■ WHAT YOU WILL DO ■
Repeat precisely the span of lines below that opens with the line containing "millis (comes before" and closes with the line containing "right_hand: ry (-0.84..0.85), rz", both included.

■ DATA LISTING ■
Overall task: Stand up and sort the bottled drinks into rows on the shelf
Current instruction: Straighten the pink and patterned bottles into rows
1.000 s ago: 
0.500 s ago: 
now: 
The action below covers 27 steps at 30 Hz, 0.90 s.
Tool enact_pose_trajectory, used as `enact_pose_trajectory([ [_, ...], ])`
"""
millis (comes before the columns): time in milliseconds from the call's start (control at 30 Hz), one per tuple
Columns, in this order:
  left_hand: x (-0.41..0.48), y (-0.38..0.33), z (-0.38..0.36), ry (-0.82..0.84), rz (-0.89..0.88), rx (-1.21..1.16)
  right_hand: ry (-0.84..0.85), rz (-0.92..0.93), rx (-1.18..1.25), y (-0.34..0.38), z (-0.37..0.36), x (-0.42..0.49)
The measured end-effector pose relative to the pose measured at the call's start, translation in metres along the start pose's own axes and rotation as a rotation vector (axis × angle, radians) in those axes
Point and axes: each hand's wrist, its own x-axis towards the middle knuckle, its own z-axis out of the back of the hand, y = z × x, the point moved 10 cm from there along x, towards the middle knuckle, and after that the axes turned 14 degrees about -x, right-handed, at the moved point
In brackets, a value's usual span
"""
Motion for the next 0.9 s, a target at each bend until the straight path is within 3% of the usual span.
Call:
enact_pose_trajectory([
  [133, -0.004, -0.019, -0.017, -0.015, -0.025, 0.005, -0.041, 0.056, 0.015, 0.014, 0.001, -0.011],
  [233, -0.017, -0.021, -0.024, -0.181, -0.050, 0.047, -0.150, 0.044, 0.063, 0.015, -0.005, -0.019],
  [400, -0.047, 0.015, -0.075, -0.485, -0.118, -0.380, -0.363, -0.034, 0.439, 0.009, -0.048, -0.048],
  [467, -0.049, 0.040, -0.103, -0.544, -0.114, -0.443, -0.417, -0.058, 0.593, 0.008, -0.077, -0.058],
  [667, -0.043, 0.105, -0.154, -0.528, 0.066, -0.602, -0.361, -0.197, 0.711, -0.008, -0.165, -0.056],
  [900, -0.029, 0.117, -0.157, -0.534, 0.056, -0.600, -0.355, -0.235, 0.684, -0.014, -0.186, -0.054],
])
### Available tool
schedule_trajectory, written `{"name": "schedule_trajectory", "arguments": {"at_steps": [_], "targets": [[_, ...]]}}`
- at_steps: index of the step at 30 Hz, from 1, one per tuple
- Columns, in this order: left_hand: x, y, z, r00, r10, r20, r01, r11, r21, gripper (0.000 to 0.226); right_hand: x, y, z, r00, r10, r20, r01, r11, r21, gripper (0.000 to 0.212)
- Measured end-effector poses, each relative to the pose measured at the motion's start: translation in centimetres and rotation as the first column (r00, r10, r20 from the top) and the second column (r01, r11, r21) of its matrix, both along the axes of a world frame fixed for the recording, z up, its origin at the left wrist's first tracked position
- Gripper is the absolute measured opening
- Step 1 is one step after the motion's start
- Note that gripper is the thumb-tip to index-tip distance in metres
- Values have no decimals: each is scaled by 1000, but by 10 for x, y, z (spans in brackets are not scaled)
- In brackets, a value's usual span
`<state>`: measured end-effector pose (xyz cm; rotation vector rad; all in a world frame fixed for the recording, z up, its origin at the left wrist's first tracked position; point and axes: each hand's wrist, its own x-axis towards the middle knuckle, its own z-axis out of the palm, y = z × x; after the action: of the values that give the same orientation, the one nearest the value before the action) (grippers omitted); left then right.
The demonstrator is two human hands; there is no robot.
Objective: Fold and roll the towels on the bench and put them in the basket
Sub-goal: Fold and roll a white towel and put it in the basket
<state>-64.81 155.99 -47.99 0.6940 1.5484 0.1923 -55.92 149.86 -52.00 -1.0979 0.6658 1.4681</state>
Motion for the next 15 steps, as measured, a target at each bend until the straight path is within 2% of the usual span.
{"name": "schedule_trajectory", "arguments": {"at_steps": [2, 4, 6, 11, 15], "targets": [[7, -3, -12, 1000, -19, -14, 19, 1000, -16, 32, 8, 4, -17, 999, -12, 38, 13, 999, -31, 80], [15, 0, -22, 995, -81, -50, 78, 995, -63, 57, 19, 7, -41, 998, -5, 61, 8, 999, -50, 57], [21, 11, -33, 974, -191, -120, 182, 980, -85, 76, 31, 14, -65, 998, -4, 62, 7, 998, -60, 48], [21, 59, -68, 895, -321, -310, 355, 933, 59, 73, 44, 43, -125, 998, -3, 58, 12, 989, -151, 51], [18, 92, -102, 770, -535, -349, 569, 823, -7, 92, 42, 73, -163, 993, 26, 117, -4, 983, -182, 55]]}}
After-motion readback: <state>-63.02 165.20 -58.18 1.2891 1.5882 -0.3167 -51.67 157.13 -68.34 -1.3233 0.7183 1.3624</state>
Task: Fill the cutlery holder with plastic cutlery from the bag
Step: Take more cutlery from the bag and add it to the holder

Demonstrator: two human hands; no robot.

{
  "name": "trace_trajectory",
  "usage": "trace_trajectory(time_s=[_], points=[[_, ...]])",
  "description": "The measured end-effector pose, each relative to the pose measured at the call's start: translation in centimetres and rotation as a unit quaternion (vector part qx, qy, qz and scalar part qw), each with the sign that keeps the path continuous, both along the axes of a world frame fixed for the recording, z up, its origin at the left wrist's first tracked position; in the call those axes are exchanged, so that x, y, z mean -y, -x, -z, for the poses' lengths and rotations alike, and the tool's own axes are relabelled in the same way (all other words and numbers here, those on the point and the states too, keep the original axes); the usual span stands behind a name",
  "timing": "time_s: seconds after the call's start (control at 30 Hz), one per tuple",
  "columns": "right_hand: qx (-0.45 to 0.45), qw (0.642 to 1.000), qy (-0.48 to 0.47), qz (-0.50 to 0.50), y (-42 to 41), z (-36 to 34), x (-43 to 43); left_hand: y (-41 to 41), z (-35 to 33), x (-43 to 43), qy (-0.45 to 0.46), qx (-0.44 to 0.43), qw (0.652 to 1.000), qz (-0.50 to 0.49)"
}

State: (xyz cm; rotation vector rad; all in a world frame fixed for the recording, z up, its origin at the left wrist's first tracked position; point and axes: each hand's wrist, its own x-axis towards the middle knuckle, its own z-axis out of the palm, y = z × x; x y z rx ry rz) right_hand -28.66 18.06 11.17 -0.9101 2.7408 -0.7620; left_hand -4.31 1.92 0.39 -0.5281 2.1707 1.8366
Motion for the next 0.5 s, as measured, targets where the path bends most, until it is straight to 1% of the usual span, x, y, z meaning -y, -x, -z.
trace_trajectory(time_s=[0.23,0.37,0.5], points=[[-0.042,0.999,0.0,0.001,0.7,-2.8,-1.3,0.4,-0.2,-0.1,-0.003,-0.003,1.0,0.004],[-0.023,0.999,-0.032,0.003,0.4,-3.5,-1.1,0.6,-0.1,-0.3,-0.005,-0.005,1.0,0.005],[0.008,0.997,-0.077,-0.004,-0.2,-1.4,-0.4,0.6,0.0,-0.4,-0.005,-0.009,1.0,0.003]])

■ RESULT OF THE EXERCISE ■
millis (comes before the columns): time in milliseconds from the call's start (control at 30 Hz), one per tuple
Columns, in this order:
  left_hand: x (-0.41..0.48), y (-0.38..0.33), z (-0.38..0.36), ry (-0.82..0.84), rz (-0.89..0.88), rx (-1.21..1.16)
  right_hand: ry (-0.84..0.85), rz (-0.92..0.93), rx (-1.18..1.25), y (-0.34..0.38), z (-0.37..0.36), x (-0.42..0.49)

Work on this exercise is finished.